(Recorded data begins)

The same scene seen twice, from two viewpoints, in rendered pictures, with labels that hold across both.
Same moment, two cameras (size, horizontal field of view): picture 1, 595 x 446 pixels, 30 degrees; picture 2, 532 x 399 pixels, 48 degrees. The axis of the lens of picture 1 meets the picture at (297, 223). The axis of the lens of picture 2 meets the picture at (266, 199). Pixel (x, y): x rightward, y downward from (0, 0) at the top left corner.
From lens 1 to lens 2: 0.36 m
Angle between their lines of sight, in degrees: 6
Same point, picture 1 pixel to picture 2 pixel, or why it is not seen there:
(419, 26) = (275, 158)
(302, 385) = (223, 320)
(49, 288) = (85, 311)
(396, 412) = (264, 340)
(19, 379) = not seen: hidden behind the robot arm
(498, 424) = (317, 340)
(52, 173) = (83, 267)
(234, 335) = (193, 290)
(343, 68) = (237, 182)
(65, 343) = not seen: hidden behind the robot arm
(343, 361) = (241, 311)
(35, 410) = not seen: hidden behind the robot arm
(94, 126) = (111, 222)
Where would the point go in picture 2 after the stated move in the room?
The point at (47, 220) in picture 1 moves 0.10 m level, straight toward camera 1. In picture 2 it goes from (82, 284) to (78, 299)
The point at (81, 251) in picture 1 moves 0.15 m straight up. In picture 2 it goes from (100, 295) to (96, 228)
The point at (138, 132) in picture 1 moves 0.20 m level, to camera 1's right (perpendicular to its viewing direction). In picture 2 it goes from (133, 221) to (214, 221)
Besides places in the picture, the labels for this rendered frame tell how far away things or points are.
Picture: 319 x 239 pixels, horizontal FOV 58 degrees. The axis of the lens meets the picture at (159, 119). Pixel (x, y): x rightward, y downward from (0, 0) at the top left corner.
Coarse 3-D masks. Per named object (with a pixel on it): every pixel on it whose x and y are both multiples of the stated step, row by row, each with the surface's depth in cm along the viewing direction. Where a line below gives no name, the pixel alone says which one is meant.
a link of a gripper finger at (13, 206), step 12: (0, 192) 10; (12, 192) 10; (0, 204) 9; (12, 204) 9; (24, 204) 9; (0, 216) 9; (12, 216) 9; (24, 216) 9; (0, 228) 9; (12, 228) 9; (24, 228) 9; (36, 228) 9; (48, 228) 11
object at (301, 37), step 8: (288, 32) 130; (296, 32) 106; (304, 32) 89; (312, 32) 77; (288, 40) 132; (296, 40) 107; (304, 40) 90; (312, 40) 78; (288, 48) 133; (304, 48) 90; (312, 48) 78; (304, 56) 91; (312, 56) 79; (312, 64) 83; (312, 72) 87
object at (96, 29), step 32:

(Recorded data ends)

■ Task to carry out ■
Set down the lines above exactly as written. Begin at the line containing "The point at (47, 220)" and stop after the last line.

■ Answer space ■
The point at (47, 220) in picture 1 moves 0.10 m level, straight toward camera 1. In picture 2 it goes from (82, 284) to (78, 299)
The point at (81, 251) in picture 1 moves 0.15 m straight up. In picture 2 it goes from (100, 295) to (96, 228)
The point at (138, 132) in picture 1 moves 0.20 m level, to camera 1's right (perpendicular to its viewing direction). In picture 2 it goes from (133, 221) to (214, 221)
Besides places in the picture, the labels for this rendered frame tell how far away things or points are.
Picture: 319 x 239 pixels, horizontal FOV 58 degrees. The axis of the lens meets the picture at (159, 119). Pixel (x, y): x rightward, y downward from (0, 0) at the top left corner.
Coarse 3-D masks. Per named object (with a pixel on it): every pixel on it whose x and y are both multiples of the stated step, row by row, each with the surface's depth in cm along the viewing direction. Where a line below gives no name, the pixel alone says which one is meant.
a link of a gripper finger at (13, 206), step 12: (0, 192) 10; (12, 192) 10; (0, 204) 9; (12, 204) 9; (24, 204) 9; (0, 216) 9; (12, 216) 9; (24, 216) 9; (0, 228) 9; (12, 228) 9; (24, 228) 9; (36, 228) 9; (48, 228) 11
object at (301, 37), step 8: (288, 32) 130; (296, 32) 106; (304, 32) 89; (312, 32) 77; (288, 40) 132; (296, 40) 107; (304, 40) 90; (312, 40) 78; (288, 48) 133; (304, 48) 90; (312, 48) 78; (304, 56) 91; (312, 56) 79; (312, 64) 83; (312, 72) 87
object at (96, 29), step 32:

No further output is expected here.